9.

83 6 0
                                    

Sabah uyandığımda sebepsiz bir şekilde iyi hissediyordum.
Hemen yüzümü yıkayıp JJ'e bakmaya gittim. Kaldığı odanın kapısını bir hevesle açıp odaya girdiğimde toplanmış yatağın üzerinde Timothee'nin pijamalari katlanmış bir şekilde duruyordu. Belli ki JJ benden önce uyanıp gitmişti.

Aşağı inince tek başına kahvaltı yapan Timmy'i gördüm.

Ben de karşısına oturup kahvaltı yapmaya başladım.

Timothee yüzüme boş boş baktı.

Kafamı sallayarak sorunun ne olduğunu sordum.

"Dün gece kimleydin?"

Biraz gerildim ve çaktırmamaya çalıştım. "Kimseyle."

Elindeki kahve bardağıyla bir kaşını kaldırarak bakıp "Öyle mi? Tamam." dedi. Kahvesinden bir yudum alıp kahvaltısına devam etti.

Odama çıktığımda boş boş telefonumla ilgilenmeye başladım .

*Rafe Cameron'dan 8 cevapsız arama.*

Hiç şaşırtmamıştım. Umrumda değildi, görmezden geldim.

Dünü düşündüm. Çok garipti.
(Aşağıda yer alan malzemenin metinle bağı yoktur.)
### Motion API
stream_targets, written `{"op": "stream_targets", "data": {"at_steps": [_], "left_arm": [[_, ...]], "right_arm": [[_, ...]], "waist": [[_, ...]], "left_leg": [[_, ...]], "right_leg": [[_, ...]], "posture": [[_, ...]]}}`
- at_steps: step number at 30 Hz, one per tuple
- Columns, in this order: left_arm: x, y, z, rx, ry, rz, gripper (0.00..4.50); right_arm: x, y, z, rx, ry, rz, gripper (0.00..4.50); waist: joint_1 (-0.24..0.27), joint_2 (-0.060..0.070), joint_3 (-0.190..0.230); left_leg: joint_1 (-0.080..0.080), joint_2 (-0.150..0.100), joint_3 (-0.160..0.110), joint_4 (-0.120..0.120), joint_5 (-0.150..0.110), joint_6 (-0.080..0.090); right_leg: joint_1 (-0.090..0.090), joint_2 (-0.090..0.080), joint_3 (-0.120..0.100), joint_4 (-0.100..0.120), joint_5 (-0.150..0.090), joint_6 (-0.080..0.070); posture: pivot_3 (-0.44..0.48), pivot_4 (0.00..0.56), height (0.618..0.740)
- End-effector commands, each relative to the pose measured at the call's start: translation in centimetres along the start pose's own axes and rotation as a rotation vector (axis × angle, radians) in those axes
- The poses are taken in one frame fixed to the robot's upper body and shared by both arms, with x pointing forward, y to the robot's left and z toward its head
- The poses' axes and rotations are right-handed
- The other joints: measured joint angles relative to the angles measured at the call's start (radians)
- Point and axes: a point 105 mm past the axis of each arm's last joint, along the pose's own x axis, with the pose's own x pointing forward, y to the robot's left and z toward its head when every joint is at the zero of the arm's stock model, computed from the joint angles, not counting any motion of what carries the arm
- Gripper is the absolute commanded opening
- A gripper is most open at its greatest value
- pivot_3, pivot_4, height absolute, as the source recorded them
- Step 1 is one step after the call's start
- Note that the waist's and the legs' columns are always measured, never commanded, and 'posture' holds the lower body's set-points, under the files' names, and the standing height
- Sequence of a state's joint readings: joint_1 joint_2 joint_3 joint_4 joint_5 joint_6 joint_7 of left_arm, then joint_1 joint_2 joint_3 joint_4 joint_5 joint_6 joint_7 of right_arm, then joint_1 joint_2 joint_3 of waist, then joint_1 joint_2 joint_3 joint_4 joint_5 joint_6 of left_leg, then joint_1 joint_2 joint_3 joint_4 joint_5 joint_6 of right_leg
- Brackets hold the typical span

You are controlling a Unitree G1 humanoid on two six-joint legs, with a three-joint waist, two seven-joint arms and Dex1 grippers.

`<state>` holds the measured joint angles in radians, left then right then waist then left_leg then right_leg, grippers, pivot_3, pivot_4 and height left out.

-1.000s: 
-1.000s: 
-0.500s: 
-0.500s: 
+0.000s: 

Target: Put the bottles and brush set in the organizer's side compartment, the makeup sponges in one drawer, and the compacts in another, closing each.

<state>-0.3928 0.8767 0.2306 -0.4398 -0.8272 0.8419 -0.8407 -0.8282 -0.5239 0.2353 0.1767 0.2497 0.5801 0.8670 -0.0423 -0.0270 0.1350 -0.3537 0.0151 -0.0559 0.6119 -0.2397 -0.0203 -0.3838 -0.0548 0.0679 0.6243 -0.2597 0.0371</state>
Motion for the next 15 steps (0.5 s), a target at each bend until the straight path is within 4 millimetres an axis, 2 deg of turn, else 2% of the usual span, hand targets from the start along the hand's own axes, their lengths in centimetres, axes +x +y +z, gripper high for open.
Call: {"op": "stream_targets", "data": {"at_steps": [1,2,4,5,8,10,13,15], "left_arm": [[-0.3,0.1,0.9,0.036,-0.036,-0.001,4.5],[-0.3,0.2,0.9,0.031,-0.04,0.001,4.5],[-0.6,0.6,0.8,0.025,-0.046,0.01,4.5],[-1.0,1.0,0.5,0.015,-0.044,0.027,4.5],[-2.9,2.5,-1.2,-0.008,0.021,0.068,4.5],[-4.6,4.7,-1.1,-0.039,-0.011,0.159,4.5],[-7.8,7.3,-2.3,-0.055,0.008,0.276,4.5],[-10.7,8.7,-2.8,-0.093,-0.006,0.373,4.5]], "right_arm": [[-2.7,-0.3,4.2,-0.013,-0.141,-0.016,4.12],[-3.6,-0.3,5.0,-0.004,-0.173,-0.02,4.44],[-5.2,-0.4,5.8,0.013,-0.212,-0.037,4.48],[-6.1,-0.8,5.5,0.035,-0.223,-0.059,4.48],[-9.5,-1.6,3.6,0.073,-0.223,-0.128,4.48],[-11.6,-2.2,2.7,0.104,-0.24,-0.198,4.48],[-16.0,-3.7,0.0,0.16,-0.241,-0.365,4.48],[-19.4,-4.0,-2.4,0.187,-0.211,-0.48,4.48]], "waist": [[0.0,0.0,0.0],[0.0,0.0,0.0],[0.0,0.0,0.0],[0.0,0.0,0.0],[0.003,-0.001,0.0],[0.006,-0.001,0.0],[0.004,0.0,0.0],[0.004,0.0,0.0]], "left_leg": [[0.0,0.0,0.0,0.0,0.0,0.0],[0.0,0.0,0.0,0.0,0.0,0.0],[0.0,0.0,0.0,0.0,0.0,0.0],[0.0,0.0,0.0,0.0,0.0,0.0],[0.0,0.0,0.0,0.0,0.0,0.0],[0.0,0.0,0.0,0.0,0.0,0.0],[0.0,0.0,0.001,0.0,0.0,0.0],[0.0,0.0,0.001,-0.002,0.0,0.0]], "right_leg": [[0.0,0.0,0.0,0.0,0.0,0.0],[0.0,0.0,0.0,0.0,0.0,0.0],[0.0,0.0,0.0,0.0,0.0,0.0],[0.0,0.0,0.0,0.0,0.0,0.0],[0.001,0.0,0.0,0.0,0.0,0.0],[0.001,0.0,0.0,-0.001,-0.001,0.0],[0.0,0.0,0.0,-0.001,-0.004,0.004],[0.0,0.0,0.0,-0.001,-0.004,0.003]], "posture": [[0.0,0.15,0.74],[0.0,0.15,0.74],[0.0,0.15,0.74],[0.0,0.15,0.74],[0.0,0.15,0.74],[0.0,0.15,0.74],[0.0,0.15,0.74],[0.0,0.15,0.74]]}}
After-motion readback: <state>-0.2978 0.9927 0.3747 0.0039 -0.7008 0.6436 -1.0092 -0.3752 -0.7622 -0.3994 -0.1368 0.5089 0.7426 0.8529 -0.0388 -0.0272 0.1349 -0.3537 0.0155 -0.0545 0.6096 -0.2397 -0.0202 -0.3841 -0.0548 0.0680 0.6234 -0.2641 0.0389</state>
JJ neden haber vermeden gitmişti? Acaba plan işe yarayacak mıydı? Bundan sonra ne olacaktı? Bir daha grupla ne zaman buluşurduk? Önce ben mi bir adım atmalıyım?..

Düşüncelere dalmış gidiyordum.
Derken telefonuma gelen bildirim sesiyle ayıldım.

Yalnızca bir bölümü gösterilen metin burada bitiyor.